The President’s on a state visit to Great Britain this week and the Guardian is posting letters written by people, both British and American, who wanted to write something to George Bush. They run the gamut from supportive (“Mr President, take no notice of your European critics. Hold fast to your determination to create a better life for the people of Iraq and a safer world for the peoples of the world,”) to extremely condemnatory (one of the Wardens of Oxford wrote “Many of the protesters think you are a mass murderer; you certainly have form as a serial killer,” with regards to Bush having been governor of Texas and Texas’s application of the death penalty) to the strange (“How come Tony does everything you say?…Do you have pictures of him in bed with Prince Charles? Or a goat? It has to be something like that. Please let me know.”) One of the writers wrote something that made me laugh out loud, but considering the source I’m not surprised. After all, the Reduced Shakespeare Company has been making me laugh for years.

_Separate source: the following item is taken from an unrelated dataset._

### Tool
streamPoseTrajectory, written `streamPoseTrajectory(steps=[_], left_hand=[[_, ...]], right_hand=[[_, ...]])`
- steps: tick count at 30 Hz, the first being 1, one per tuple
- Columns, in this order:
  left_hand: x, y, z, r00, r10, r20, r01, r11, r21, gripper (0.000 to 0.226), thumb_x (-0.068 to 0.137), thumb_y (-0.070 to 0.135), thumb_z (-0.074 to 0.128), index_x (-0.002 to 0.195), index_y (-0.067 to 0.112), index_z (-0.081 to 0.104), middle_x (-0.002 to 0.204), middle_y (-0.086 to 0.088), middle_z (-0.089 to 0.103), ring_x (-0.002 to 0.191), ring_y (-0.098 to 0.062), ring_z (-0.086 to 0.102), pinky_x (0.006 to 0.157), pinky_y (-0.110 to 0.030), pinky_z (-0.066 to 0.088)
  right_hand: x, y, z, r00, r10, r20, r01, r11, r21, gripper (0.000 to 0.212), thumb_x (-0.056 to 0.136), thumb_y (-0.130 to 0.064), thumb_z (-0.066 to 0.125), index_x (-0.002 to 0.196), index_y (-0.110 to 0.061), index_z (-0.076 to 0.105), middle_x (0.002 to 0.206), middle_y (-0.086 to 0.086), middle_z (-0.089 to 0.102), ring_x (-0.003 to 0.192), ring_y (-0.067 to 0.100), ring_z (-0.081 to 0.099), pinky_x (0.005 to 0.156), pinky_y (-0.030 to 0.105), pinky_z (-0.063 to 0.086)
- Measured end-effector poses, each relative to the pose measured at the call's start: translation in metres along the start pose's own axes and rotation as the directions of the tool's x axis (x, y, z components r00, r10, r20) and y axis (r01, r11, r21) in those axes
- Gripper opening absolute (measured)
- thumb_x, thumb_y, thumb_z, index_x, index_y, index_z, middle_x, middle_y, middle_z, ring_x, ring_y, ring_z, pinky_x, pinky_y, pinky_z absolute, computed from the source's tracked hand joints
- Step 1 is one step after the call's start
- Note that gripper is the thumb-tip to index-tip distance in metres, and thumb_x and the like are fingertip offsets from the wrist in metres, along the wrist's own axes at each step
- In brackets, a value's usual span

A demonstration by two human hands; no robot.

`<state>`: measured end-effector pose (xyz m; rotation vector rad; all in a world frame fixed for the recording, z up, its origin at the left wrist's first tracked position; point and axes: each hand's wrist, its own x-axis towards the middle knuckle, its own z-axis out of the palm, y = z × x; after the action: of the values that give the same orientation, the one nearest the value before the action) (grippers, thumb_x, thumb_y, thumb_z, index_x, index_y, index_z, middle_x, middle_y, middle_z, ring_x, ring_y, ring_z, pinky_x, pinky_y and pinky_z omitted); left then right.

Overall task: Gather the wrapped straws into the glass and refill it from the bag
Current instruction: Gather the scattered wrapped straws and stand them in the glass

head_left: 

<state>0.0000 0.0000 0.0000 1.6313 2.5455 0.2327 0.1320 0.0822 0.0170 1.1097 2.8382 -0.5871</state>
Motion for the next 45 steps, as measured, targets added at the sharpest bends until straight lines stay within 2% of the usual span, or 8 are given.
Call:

Welcome to Grate Britten. We haven’t been introduced before, but my name is Adam of the Reduced Shakespeare Company and I’m Californian. I’m sorry that my state voted Gore, but there you go…
I’m writing because in my work as an expatriate Shakespearean vaudevillian, I spend a lot of time reading ancient Buddhist texts, and I have a suggestion for you regarding policy direction. I think you should model your administration on Asoka, Beloved of the Gods, the great Buddhist emperor of India (3rd century BC). Although he was initially warlike and bloodthirsty (think Dick Cheney with a scimitar), he converted to Buddhism and began governing according to principles of tolerance, compassion and non-violence. And even though he was totally peaceful, neighbouring countries never took advantage of him because he was so cool.
So when you get back to the US, if you could do that for me, I’d be much obliged. Also, could you send over some Oreo cookies? You can’t get ’em anywhere here. Thanks.
Director and female impersonator, the Reduced Shakespeare Co, UK
PS: If you’ve got a free afternoon while you’re here you should come over to my house. I’ve got the director’s cut of Dude, Where’s My Car on DVD.
PPS: The word “fanny” means something completely different over here, so don’t use it in polite company.